Written by Kate Granville Smith

The fiduciary duties of pension trustees is a subject which is is engaging many trustees and advisers of pension schemes at the moment. As we reported, last month the Financial Markets Law Committee issued a useful paper on this topic. 



ESG and pensions: Fiduciary duties of trustees considered by Financial Markets Law Committee, Kate Granville Smith (burges-salmon.com)

In further developments, The Rt Hon Sir Stephen Timms MP has written in his capacity as Chair of the WPC to Paul Maynard, Pensions Minister. 


The letter dated 17 April explains that the WPC has received evidence regarding ways to clarify fiduciary duties in relation to climate change. It noted that there is a wide divergence in the way trustees were interpreting their duties in this area and that pension funds continued to invest in high emitting sectors despite the financial risks of climate change. Referring to the FMLC paper, it was noted that the paper helped highlight that there was a strong case for trustees considering climate change and other sustainability factors as ‘financial factors' in investment decision-making. 
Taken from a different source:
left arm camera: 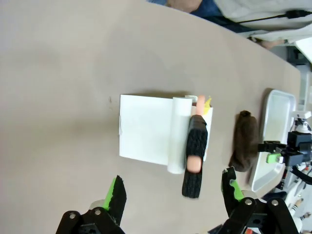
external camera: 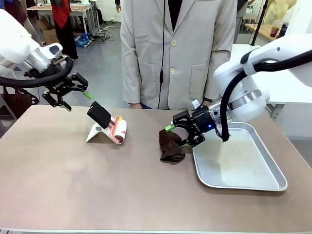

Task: Clean the surface of the table.
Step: Return the Lint Roller and towel to their original positions.

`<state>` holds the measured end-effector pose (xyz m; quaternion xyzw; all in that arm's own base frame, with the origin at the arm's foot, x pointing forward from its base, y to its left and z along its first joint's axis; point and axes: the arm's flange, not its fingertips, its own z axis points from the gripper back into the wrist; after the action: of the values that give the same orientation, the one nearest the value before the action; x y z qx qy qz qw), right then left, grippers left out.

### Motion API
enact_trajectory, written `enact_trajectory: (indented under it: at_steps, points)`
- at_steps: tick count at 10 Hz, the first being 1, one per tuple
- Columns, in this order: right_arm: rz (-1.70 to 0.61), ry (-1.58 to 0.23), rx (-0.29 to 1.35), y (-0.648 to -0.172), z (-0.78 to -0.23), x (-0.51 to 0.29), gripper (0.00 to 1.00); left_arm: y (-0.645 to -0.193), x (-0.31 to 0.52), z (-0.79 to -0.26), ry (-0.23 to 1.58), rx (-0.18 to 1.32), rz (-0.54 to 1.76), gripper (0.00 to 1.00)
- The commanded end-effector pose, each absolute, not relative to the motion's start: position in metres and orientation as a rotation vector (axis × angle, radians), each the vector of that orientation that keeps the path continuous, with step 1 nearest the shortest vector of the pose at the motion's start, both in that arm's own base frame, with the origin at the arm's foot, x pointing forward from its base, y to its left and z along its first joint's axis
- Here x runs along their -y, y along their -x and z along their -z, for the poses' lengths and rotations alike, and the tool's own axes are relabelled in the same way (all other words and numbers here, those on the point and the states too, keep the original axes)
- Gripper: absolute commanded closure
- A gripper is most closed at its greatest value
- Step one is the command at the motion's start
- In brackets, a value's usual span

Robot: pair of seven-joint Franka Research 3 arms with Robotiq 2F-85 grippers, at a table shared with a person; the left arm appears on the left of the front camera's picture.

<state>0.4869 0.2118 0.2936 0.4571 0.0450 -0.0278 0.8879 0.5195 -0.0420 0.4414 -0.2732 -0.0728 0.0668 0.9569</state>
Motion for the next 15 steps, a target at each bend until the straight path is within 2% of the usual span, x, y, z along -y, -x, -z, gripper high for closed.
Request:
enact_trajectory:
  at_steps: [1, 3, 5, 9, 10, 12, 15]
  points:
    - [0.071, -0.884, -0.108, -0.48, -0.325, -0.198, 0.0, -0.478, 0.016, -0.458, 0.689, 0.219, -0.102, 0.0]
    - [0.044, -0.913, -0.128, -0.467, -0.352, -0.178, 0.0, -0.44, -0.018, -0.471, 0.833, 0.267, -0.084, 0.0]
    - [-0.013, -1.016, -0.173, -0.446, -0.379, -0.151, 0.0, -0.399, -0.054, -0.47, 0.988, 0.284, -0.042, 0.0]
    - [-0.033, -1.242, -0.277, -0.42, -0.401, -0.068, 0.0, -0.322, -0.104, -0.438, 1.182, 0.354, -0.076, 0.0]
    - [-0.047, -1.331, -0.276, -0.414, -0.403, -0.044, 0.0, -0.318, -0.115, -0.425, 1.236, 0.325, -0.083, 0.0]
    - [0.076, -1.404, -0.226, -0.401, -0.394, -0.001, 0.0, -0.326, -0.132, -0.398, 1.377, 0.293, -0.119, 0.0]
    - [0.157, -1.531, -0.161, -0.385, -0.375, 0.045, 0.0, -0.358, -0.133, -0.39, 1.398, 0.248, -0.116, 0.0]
In terms of how to help trustees, the letter notes that WPC heard it would be helpful for The Pensions Regulator to issue guidance but some thought that the Government needed to go further and change the law. 
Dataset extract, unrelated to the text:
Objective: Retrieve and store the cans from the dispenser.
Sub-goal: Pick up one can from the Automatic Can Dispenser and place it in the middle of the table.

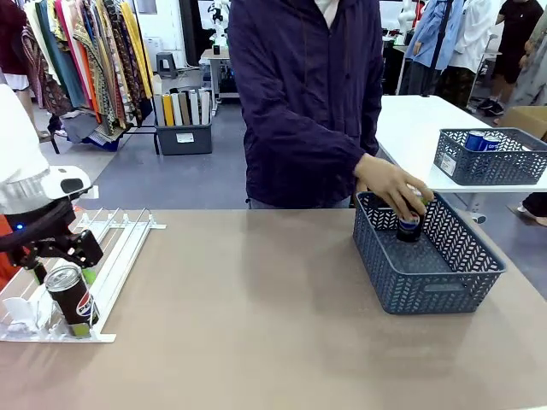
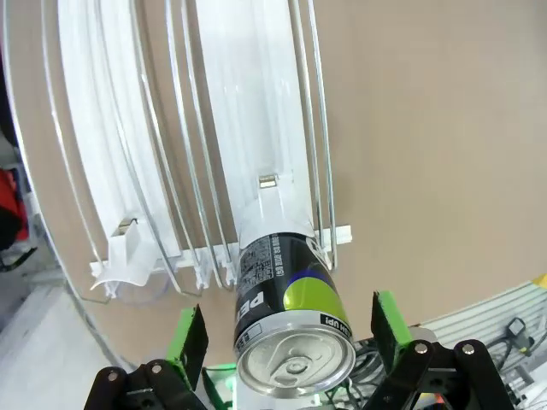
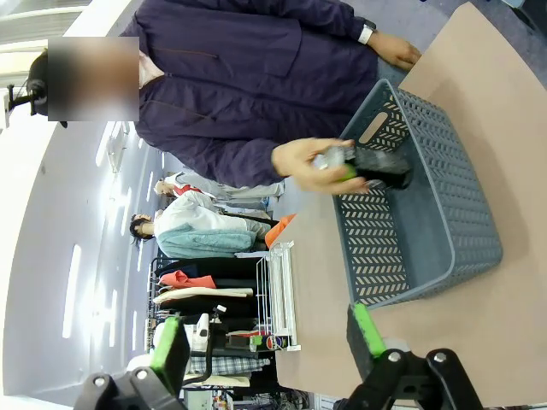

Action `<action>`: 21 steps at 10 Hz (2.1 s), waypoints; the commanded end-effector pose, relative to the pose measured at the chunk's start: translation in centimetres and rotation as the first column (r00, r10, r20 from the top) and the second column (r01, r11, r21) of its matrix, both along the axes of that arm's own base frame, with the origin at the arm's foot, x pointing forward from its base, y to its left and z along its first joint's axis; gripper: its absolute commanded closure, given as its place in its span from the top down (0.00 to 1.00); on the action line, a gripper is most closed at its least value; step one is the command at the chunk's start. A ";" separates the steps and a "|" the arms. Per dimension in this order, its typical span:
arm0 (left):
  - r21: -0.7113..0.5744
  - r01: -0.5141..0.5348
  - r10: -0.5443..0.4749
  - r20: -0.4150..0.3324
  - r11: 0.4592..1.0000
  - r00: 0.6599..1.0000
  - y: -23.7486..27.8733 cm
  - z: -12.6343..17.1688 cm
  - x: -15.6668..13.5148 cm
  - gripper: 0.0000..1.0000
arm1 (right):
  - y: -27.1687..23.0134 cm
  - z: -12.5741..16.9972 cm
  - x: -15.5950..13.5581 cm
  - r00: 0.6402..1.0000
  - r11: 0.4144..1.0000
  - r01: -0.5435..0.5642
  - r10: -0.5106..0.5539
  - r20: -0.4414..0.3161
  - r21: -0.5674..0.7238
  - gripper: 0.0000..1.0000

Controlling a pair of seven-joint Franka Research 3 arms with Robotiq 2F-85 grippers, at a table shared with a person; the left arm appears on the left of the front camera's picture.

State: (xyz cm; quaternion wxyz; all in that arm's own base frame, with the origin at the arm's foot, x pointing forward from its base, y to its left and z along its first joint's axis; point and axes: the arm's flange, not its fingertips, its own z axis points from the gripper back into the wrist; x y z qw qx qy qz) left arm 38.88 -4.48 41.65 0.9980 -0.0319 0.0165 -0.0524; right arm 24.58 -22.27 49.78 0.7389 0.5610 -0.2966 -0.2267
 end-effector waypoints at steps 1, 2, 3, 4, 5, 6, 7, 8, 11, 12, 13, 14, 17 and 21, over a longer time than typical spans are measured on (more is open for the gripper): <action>0.024 -0.006 0.007 -0.023 1.000 1.000 -0.7 -0.2 -0.3 1.00 | 0.1 0.1 0.3 0.999 1.000 0.002 -0.002 0.042 0.006 1.00; 0.023 0.004 -0.003 -0.030 1.000 1.000 -1.0 -0.5 -0.1 1.00 | 0.1 0.1 0.3 0.999 1.000 0.002 -0.002 0.042 0.006 1.00; 0.018 0.010 -0.009 -0.035 1.000 0.999 -1.1 -0.6 -0.1 1.00 | 0.1 0.1 0.3 0.999 1.000 0.002 -0.002 0.042 0.006 1.00; 0.021 0.012 -0.012 -0.037 1.000 0.999 -1.1 -0.7 -0.1 1.00 | 0.1 0.1 0.3 0.999 1.000 0.002 -0.002 0.042 0.006 1.00; 0.016 0.008 -0.007 -0.044 1.000 0.999 -1.1 -0.8 0.0 1.00 | 0.1 0.1 0.3 0.999 1.000 0.002 -0.002 0.042 0.006 1.00; 0.026 0.006 -0.004 -0.060 1.000 0.998 -1.1 -0.7 -0.3 1.00 | 0.1 0.1 0.3 0.999 1.000 0.002 -0.002 0.042 0.006 1.00; 0.046 0.013 -0.011 -0.052 0.999 0.999 -1.2 -0.6 -0.2 0.42 | 0.1 0.1 0.3 0.999 1.000 0.002 -0.002 0.042 0.006 1.00; 0.045 0.014 -0.012 -0.041 0.999 0.999 -1.2 -0.5 -0.2 0.00 | 0.1 0.1 0.3 0.999 1.000 0.002 -0.002 0.042 0.006 1.00; 0.051 0.012 -0.010 -0.029 0.999 1.000 -1.1 -0.2 -0.3 0.00 | 0.1 0.1 0.3 0.999 1.000 0.002 -0.002 0.042 0.006 1.00; 0.051 0.010 -0.009 -0.024 0.999 1.000 -1.1 -0.2 -0.3 0.00 | 0.1 0.1 0.3 0.999 1.000 0.002 -0.002 0.042 0.006 1.00; 0.056 0.007 -0.006 -0.017 0.998 1.000 -1.0 -0.1 -0.2 0.00 | 0.1 0.1 0.3 0.999 1.000 0.002 -0.002 0.042 0.006 1.00; 0.068 0.000 -0.001 0.003 0.998 1.000 -0.8 0.7 -0.1 0.00 | 0.1 0.1 0.3 0.999 1.000 0.002 -0.002 0.042 0.006 1.00; 0.089 0.008 -0.025 0.184 0.996 0.983 -1.0 8.7 -0.7 0.00 | 0.1 0.1 0.3 0.999 1.000 0.002 -0.002 0.042 0.006 1.00; 0.056 0.068 -0.084 0.380 0.996 0.921 -1.5 20.4 -5.9 0.00 | 0.1 0.1 0.3 0.999 1.000 0.002 -0.002 0.042 0.006 1.00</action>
The letter also touched on economic models on the impact of temperature rises used by some investment consultants as some felt that they did not reflect the findings of climate scientists.
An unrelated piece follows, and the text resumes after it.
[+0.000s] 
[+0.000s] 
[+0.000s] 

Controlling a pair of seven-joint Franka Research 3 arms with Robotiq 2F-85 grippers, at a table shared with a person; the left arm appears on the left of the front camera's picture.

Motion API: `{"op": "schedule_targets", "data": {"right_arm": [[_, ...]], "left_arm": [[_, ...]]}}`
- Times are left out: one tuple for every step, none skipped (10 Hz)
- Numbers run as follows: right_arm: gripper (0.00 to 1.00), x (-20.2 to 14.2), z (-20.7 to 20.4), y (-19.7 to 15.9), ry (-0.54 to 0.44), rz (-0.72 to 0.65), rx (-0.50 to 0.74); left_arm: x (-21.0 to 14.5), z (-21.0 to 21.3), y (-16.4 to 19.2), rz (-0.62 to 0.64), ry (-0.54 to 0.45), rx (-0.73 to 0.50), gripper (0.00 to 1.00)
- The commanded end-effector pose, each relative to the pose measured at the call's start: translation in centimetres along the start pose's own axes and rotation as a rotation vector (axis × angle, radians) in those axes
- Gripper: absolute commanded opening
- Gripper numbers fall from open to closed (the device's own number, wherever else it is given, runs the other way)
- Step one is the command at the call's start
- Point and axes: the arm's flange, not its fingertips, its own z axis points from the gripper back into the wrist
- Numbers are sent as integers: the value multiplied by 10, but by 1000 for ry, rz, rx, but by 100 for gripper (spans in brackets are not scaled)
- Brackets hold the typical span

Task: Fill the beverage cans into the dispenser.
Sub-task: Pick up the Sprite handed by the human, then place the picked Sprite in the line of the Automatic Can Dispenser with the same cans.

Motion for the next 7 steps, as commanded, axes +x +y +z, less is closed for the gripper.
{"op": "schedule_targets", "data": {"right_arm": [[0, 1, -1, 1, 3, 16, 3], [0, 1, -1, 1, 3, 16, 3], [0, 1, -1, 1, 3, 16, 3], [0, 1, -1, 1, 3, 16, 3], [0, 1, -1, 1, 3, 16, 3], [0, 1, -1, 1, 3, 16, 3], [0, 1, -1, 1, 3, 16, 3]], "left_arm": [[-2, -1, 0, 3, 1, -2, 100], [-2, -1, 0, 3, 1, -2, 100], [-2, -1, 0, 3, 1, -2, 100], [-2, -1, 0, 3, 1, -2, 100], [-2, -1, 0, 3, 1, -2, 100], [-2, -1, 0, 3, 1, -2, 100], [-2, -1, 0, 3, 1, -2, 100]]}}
The letter poses 5 questions:

  1. What are the plans for your proposed roundtables on fiduciary duties?
  2. Will these look at how best to mainstream the principles set out by the FMLC?
  3. How do the duties of insurers (in considering the climate change risks and impacts of their investments) differ from those applying to pension scheme trustees?
  4. As part of your planned work on improving trusteeship, do you plan to look specifically at how to build the capabilities and capacities trustees need to be effective in taking account of climate change risks in investment decision-making?
  5. Given that legislation to bring investment consultants into the FCA's regulatory perimeter has not been brought forward, it would be helpful if you could explain how DWP and TPR are working with the FCA to ensure that they use appropriate models of the impact of climate change.

The letter asks for a response to these questions by 1 May and we await further developments with interest.